# Group Project part 01

#### Deadline for the code submission: October 10th at 08:59 am CET

#### Reminder
- your group is the one assigned to you by the University.
- one goal of this project is to learn how to work as a group, which is the standard in the tech industry. Therefore you need to resolve group issues on your own, as a group.
- if you did not manage to resolve the group issues on your own, you need to escalate to the teacher early, not last minute.
- if the group splits, it would result in a 0 for the whole group.

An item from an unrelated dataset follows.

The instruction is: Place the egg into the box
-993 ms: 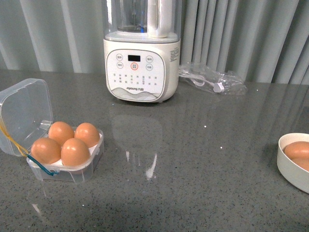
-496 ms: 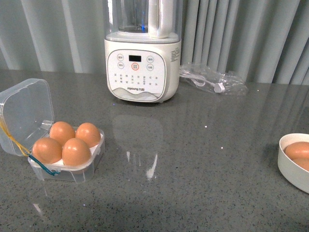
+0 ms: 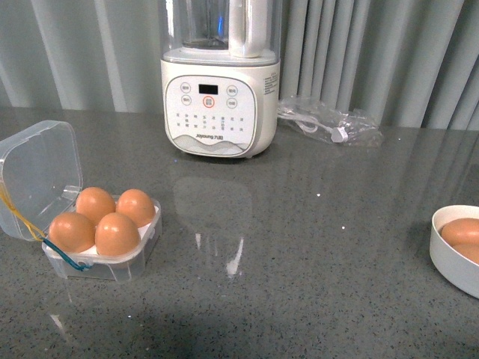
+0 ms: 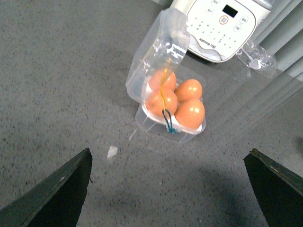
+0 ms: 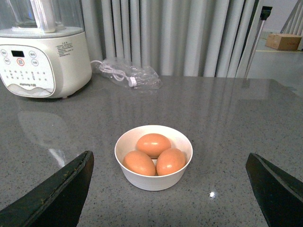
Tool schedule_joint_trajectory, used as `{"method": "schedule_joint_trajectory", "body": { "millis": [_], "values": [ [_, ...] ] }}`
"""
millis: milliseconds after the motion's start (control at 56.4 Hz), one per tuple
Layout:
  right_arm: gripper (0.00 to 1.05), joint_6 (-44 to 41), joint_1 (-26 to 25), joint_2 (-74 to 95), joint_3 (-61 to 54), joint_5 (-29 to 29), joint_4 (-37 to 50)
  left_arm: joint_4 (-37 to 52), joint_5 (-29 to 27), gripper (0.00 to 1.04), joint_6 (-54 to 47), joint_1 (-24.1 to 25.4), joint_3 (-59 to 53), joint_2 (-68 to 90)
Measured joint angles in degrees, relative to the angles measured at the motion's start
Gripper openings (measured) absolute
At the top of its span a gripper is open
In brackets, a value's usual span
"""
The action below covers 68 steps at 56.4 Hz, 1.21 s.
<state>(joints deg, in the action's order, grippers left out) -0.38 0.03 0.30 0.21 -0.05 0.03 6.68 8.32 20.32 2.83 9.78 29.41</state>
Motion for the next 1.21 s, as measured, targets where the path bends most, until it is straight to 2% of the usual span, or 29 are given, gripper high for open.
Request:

**Penalty for unexcused absence or lateness**:
- If you are absent or late on presentation day without an official excuse, you will receive 0 for the presentation part of the group project.
- If you are late without an official excuse and can still make it to the presentation of your team, you will still receive 0 for the presentation part of the group project.

## Objective
In this project, you utilise your skills to :
- collect data through multiple APIs and open source datasets, for both quantitative and qualitative data
- merge data from different sources
- describe and analyse datasets
- uncover patterns, insights
- calculate aggregated measures, statistics
- create compelling data visualisations
- write clean code
- tell a story and convince your audience

Each group can pick one and one only scenario among the following ones.

Be mindful to pick a topic that enables enough data collection and analysis in order to showcase all the skills gathered during the course, listed above.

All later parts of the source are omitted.